Please repeat the records below exactly, from the first line through the line containing "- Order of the", and nothing more.
........
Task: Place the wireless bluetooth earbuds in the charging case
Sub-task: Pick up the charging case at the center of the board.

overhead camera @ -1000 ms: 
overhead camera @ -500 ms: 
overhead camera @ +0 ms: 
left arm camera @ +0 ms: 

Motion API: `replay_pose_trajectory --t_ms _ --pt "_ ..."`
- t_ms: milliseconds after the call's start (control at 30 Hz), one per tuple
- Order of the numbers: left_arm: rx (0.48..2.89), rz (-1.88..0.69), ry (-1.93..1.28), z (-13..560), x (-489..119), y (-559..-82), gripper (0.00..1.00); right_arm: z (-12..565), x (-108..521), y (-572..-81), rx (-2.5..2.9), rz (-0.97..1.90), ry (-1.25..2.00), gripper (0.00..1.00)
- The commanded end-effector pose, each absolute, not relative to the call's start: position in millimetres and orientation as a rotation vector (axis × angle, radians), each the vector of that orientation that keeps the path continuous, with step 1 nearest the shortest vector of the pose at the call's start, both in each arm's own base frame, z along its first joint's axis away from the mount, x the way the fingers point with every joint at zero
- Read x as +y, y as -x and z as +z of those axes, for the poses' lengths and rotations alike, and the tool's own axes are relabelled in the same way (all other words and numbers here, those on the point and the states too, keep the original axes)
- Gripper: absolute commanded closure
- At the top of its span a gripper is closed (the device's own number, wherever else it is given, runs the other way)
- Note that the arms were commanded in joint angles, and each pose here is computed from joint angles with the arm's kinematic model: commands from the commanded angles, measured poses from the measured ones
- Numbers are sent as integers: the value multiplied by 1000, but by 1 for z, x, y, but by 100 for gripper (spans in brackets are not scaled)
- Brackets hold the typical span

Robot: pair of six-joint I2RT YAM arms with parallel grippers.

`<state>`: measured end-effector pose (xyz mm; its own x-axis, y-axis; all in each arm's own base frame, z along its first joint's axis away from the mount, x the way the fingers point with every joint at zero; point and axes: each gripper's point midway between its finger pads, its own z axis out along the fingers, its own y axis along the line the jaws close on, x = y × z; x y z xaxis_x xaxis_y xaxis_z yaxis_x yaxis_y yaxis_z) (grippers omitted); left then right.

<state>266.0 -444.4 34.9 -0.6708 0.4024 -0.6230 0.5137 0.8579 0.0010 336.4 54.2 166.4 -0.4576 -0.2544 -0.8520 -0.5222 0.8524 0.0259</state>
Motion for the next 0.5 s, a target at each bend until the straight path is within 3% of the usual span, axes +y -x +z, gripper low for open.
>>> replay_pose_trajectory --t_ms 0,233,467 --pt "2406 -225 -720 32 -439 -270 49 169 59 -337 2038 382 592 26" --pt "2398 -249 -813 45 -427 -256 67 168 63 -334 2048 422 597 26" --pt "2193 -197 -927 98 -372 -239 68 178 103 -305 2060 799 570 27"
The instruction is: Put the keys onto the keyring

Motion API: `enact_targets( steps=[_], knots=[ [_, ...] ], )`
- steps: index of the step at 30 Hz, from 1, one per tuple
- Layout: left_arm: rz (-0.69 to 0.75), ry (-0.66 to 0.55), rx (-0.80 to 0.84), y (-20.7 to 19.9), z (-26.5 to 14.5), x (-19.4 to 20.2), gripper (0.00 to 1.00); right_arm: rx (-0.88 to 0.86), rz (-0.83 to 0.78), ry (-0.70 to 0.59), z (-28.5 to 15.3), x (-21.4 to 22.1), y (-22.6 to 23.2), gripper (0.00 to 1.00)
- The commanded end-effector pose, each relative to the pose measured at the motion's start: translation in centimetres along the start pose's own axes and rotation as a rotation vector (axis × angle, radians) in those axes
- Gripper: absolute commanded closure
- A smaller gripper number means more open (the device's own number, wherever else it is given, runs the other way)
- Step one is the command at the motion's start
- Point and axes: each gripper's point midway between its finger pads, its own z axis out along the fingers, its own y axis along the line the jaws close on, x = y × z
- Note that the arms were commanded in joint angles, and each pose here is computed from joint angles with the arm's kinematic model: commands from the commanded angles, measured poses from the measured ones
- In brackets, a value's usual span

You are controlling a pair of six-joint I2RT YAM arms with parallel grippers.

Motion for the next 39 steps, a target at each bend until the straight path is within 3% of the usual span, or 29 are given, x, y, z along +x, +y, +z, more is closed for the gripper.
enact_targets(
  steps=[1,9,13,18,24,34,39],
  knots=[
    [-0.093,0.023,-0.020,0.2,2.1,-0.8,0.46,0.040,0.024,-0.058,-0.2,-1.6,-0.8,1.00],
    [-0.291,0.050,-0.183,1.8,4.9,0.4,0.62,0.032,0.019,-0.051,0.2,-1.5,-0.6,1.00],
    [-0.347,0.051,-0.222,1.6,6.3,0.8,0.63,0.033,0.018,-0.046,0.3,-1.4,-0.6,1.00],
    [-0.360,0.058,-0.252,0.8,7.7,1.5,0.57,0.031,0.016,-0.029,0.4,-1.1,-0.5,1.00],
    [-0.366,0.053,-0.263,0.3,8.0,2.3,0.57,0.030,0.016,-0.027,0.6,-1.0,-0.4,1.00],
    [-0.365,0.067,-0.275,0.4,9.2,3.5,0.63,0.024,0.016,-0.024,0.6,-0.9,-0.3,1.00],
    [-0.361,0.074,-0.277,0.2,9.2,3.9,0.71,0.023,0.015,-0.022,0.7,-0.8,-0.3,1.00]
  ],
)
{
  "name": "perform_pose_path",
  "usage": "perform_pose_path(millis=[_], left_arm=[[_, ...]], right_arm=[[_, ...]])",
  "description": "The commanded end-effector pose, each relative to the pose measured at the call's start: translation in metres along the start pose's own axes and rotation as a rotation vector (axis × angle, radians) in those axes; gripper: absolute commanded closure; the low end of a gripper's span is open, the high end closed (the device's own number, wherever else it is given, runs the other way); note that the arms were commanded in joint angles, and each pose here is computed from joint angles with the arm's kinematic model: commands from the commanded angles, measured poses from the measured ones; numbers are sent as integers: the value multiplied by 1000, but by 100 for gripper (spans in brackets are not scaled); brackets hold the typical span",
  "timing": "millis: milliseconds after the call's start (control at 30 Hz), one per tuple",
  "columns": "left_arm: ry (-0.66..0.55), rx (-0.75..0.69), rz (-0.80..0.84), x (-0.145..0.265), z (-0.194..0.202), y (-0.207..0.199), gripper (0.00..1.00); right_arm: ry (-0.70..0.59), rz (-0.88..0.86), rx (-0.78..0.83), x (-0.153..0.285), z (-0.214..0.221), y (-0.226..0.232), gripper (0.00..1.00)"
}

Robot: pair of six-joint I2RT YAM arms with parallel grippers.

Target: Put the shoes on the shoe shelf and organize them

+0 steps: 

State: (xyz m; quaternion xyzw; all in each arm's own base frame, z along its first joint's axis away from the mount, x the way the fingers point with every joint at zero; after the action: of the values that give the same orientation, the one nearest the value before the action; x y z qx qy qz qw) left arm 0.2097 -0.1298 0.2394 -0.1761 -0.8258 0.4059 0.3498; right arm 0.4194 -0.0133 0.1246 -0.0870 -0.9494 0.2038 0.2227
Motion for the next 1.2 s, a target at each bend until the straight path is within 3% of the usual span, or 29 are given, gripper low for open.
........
• [TASK OUTPUT]
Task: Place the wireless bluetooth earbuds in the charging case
Sub-task: Pick up the charging case at the center of the board.

overhead camera @ -1000 ms: 
overhead camera @ -500 ms: 
overhead camera @ +0 ms: 
left arm camera @ +0 ms: 

Motion API: `replay_pose_trajectory --t_ms _ --pt "_ ..."`
- t_ms: milliseconds after the call's start (control at 30 Hz), one per tuple
- Order of the numbers: left_arm: rx (0.48..2.89), rz (-1.88..0.69), ry (-1.93..1.28), z (-13..560), x (-489..119), y (-559..-82), gripper (0.00..1.00); right_arm: z (-12..565), x (-108..521), y (-572..-81), rx (-2.5..2.9), rz (-0.97..1.90), ry (-1.25..2.00), gripper (0.00..1.00)

That concludes the output for this exercise.